There are more complicated, cheaper and riskier methods but the unlock code is the one I usually stick to.
You initialy on the crib spec sheet state the camera is 1.3 and then later on mention it as 3.2Mp.
I recently looked at a cheap android phone myself and did look at this one and found the niceness of the keyboard outwayed by the real-estate loss on the screen. I ended up getting a unlocked samsung galaxy mini from CFW for the following reasons:
1) Unlocked version off the shelf
2) Larger screen
3) Samsung update there phones with firmware and not newer models
4) real GPS and not some aGPS
For me those were the main swaying points along with that Orange pissed me off year ago by dropping signal due to basestaion fault for a week and telling me its fixed now and how lucky I was to have a week of no contact and if I wanted to complain I'd have to speak to somebody who wasn't an Orange employee in the Orange store. This limited my dealing with Orange to 0 and carries on to this day.
Currently trying out GiffGaff having been on O2 for a year and finding it nice, £10 package that included unlimited internet (no sniff of any cap I've seen yet) and those call minutes and textx bundels as well.

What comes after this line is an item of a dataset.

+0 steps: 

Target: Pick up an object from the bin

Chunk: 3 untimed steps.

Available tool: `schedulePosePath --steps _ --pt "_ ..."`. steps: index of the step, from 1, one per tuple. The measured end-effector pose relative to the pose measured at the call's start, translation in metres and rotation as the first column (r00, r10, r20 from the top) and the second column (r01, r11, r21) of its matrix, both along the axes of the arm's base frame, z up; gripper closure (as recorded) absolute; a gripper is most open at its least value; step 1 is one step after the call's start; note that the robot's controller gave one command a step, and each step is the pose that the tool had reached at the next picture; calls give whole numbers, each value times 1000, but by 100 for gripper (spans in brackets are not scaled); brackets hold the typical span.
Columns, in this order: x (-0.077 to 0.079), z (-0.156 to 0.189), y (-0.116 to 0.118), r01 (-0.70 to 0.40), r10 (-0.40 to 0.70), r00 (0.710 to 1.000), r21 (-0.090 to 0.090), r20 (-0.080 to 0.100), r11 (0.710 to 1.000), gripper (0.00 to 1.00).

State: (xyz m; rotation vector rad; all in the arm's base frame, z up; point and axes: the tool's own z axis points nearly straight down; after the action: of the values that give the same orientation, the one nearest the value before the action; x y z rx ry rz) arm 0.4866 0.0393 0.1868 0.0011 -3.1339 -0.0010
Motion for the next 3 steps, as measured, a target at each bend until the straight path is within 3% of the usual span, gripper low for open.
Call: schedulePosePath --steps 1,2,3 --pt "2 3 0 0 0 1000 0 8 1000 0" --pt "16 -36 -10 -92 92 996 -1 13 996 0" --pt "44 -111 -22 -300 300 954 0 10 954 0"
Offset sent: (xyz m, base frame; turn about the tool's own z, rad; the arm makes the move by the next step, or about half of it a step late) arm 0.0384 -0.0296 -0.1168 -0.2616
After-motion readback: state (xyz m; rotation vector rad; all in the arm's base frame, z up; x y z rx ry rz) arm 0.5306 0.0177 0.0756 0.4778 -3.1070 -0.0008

SO would I get a barcelona - seemed nice but felt too cheap along with the other shortcommings hence for me and I'm sure many others Samsung galaxy mini is probably a better deal, especialy when CPW do a unlocked one for people upgrading which was a very plesant experience compared to locked in telco upgrades - I didnt even have to top the phone up - just SIM details/number/address and that was it for my £30 saving over the new ones with SIM's and as I said a 99£ unlocked phone which so far has proved better than my initial play with it were it beat the other options on show around the numerous phone shops in the town were I live. Ironicly we have more CPW shops than there are starbucks, how that works out I'm not sure but I never did care for starbucks burned tasting coffee over Nero's.
Still it's a ok phone and if your somebody who realy wants a keyboard over screen pecking and you don't want a blackberry then the barcelona for the price range would be the one to get, if not probably the only one to pick from. But if you want software support then you need to be looking into the phones and previous manufactures phones updates and if there lacking then you know your's will be as well.

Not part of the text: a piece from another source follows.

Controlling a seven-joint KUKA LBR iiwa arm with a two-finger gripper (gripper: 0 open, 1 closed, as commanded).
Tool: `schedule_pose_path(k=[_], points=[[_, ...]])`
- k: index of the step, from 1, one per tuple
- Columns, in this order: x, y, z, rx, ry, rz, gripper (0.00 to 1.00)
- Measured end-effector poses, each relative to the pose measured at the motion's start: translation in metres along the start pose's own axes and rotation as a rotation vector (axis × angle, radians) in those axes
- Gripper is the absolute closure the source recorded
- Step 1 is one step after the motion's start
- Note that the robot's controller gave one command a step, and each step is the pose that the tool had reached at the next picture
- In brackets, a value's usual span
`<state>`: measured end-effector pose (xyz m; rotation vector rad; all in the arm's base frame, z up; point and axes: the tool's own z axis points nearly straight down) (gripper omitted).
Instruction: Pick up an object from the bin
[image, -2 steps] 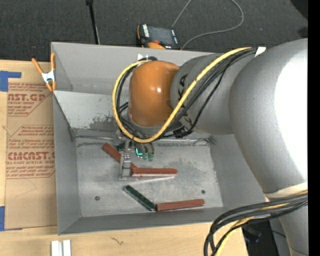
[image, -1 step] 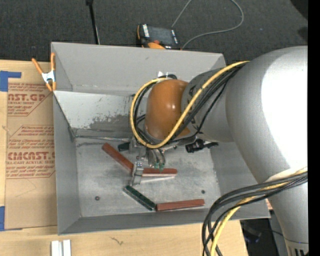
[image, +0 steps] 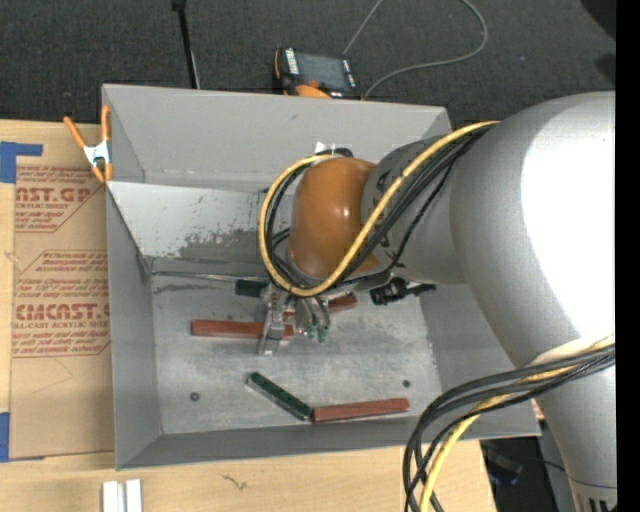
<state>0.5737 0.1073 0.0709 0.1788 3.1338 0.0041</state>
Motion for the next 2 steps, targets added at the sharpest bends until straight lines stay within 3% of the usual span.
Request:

It also uses a data connection unlike basic GPS that dosn't. So if your on Orange and want to keep costs down without touching that data connection fee every day/time you use it then I can understand the desire for GPS over aGPS which may very well use the cell tower locations, BUT has NFI were those cell towers are unless it gets that data which it does over a data connection.

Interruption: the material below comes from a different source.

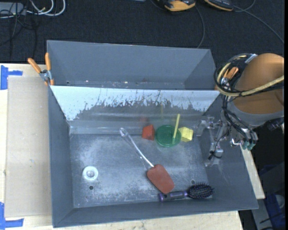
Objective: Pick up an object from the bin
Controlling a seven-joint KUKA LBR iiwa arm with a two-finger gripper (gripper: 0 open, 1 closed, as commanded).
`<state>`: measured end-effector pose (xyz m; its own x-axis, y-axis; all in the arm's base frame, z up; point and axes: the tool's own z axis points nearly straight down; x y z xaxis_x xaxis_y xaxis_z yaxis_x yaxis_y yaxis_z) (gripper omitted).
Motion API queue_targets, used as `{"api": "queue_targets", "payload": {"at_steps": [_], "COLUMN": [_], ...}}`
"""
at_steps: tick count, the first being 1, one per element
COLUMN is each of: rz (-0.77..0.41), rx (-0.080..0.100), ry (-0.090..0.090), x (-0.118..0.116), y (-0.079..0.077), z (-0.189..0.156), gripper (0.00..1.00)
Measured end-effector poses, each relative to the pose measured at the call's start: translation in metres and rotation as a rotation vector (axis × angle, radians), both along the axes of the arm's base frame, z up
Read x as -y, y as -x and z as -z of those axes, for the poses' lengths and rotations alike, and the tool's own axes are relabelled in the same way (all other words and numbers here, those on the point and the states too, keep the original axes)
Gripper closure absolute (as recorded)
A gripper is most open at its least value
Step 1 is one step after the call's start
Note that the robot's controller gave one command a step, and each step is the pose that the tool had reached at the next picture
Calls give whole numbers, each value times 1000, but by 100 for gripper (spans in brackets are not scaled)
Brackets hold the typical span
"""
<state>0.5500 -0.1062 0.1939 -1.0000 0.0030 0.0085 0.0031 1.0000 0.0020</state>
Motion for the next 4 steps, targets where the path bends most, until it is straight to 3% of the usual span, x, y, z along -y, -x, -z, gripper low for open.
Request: {"api": "queue_targets", "payload": {"at_steps": [1, 2, 3, 4], "rz": [-3, -95, -198, -338], "rx": [7, 8, 1, 6], "ry": [2, 0, -2, -2], "x": [0, -5, -14, -15], "y": [-2, 26, 66, 76], "z": [-4, 44, 59, 68], "gripper": [0, 0, 0, 0]}}
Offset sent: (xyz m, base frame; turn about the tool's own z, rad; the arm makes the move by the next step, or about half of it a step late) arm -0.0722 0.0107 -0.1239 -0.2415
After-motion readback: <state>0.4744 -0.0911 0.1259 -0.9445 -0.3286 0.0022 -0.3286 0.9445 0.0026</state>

Ignorant - no -- tight - oh yeah :)
The extra data fee as aGPS uses a data connection to find out were the cell towers is located. Also I've not seen a aGPS based phone that lets you disable that aspect and checking the spec for it quickly does tend to indicate that it can't, which may explain why its the cheaper phones that tend to have aGPS instead of normal GPS.
Whole thing with GPS is the initial time to lock on location due to getting sat orbit data, aGPS gets this from the data network, so is quicker. Now if you get yourself some of these fancy GPS systems they cache that sat orbit data and indeed its only in cold boot up were you get the delay in getting that data, beyond that its quick.
that all said I'm still at a loss why GPS which just recieves a signal(s) can realy kill your battery on most phones.
I'm assuming then that you have never looked at a Nokia then. My old N85 had the option to disable aGPS, and should you want to, the internal GPS as well and use a dedicated bluetooth GPS job. My N8, and the wife's C7-00 and the mates C6-01 allow you to choose from the following list of ways to secure the position of the phone:
1) Assisted GPS
2) Integrated GPS
3) Bluetooth GPS
4) Wi-Fi/Network
5) Network based
You can have all of these or any combination you so wish.